Poor Working Conditions Affect Long-Term Health
Job characteristics are more detrimental to the health of females and older workers than to men or younger workers.
There is a cumulative negative effect of performing a physically demanding or environmentally hazardous job on worker health, but the effects vary substantially across age, race, and education groups. Individuals who work in jobs with the 'worst' conditions experience declines in their health. Job characteristics are more detrimental to the health of females and older workers than to men or younger workers, and the adverse health effects increase with the length of exposure to job conditions, according to co-authors Jason Fletcher, Jody Sindelar, and Shintaro Yamaguchi in Cumulative Effects of Job Characteristics on Health (NBER Working Paper No. 15121).

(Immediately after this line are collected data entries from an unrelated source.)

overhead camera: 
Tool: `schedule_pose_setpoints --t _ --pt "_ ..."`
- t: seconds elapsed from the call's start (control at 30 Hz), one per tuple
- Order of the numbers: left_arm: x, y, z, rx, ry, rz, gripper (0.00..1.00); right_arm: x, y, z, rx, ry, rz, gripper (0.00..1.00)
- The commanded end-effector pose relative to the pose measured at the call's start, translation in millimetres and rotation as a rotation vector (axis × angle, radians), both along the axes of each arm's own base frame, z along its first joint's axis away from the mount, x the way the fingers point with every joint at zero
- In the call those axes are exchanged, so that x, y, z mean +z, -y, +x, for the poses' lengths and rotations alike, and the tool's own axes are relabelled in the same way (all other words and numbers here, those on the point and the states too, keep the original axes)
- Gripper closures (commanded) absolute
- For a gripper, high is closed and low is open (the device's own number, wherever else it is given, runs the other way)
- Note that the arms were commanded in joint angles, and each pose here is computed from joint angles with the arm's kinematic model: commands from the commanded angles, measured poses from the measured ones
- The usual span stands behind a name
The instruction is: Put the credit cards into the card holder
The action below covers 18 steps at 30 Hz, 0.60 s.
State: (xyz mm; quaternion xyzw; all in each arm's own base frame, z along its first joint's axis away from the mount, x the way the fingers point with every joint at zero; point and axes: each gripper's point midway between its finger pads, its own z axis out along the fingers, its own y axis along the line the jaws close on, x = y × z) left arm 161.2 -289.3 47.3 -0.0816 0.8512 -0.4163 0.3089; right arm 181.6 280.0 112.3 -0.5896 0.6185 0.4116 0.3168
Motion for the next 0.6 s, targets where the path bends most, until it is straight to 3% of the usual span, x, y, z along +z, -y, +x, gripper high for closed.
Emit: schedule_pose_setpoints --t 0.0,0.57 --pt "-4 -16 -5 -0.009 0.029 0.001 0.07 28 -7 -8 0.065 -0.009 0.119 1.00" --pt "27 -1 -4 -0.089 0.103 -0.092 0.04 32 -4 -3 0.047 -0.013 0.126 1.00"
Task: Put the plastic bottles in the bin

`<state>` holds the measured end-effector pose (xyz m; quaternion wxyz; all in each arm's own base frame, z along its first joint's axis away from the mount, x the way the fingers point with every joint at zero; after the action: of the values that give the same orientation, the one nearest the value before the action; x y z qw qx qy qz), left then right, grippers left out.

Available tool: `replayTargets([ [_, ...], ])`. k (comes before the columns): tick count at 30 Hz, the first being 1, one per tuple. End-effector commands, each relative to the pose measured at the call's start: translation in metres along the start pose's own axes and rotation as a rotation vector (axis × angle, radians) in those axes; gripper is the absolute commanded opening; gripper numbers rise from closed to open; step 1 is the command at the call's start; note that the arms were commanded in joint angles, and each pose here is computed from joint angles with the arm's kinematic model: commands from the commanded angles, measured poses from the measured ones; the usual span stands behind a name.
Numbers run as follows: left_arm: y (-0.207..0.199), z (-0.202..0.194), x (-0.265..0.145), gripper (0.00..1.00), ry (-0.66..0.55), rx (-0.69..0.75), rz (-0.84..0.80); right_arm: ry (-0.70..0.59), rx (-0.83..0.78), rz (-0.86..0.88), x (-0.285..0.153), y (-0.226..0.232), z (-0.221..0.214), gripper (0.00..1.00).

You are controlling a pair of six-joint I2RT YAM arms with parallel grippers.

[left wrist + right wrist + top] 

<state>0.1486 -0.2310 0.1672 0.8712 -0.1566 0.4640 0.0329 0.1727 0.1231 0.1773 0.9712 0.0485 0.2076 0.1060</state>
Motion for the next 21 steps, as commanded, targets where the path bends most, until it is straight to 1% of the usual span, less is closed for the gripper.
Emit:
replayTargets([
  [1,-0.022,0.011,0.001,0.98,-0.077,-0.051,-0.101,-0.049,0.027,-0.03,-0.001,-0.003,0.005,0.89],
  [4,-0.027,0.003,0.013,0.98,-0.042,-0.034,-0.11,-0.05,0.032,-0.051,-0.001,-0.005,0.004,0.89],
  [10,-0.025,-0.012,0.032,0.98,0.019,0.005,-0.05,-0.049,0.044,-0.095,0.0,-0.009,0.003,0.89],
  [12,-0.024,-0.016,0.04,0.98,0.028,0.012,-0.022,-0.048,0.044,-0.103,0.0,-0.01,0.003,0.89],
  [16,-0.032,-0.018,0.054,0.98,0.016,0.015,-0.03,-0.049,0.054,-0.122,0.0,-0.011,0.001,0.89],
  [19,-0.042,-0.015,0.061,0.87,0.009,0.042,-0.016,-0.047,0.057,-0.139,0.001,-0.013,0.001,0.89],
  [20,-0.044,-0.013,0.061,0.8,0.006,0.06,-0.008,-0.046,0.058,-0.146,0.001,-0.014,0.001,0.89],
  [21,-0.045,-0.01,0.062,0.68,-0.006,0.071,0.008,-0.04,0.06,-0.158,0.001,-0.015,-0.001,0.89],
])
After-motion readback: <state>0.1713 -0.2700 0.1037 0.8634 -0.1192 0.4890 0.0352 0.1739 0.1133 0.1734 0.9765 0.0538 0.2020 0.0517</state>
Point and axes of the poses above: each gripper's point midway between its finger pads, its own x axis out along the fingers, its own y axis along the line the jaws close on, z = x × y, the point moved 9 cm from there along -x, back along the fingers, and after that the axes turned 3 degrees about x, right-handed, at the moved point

Among both men and women, non-white workers have worse job conditions, lower incomes, and work fewer hours than white workers. Men with more than a high school diploma work in jobs with substantially better working conditions, while women without high school diplomas experience fewer physical demands but harsher environmental conditions than their better-educated counterparts. Older workers in general encounter less strenuous physical demands and less harsh environmental conditions than younger workers.
This research suggests that white working males generally report better health than other groups of workers, although their self-reported health status decreases with age. For non-white and older males, physical demands on the job are associated with poorer health. For non-white men, a single standard deviation increase in a job's cumulative physical demands over a five year period will have an impact similar to two fewer years of schooling or four more years of aging. For women, a single standard deviation increase in a job's physical demands over a five year period is similar in impact to a reduction in schooling of one half year, or aging by three years.
When the researchers disaggregate their sample by race, they find that that the adverse effect of environmental conditions is particularly evident for non-white women. For white women, in contrast, physical demands have a more negative effect on health than changes in environmental conditions. For women, unlike men, cumulative weekly work hours are negatively associated with health.
The sample used here takes job characteristics from the Dictionary of Occupational Titles and merges them with data from the Panel Study of Income Dynamics. The authors control for childhood and lagged health measures and a set of pre-determined characteristics in order to address concerns that the jobs individuals choose may in part reflect their underlying health characteristics.